Provided material:

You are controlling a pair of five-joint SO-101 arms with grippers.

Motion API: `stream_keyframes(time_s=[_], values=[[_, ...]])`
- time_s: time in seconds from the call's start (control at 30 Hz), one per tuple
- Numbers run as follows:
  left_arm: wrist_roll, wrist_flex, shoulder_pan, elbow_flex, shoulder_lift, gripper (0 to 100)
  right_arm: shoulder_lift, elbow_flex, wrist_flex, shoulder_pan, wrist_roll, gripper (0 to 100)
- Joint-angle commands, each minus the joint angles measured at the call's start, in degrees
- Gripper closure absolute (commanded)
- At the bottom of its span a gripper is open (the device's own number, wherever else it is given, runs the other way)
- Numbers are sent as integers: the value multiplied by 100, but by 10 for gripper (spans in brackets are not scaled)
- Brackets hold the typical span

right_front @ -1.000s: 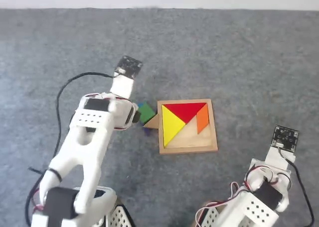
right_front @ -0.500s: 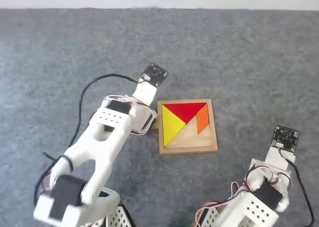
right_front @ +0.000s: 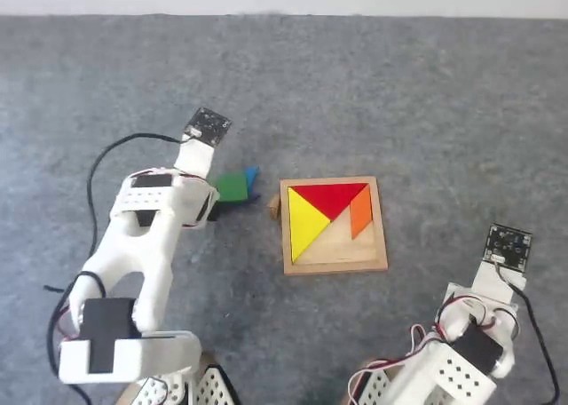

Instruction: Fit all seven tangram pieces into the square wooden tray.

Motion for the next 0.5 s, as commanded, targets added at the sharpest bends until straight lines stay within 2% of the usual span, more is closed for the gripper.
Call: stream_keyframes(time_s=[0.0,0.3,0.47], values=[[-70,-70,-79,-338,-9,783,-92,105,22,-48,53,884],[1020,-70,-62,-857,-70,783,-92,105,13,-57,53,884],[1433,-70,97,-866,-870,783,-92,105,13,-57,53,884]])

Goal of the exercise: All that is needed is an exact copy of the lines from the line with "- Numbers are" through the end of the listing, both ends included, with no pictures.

Expected output:
- Numbers are sent as integers: the value multiplied by 100, but by 10 for gripper (spans in brackets are not scaled)
- Brackets hold the typical span

right_front @ -1.000s: 
right_front @ -0.500s: 
right_front @ +0.000s: 

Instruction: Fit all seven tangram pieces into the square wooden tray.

Motion for the next 0.5 s, as commanded, targets added at the sharpest bends until straight lines stay within 2% of the usual span, more is closed for the gripper.
Call: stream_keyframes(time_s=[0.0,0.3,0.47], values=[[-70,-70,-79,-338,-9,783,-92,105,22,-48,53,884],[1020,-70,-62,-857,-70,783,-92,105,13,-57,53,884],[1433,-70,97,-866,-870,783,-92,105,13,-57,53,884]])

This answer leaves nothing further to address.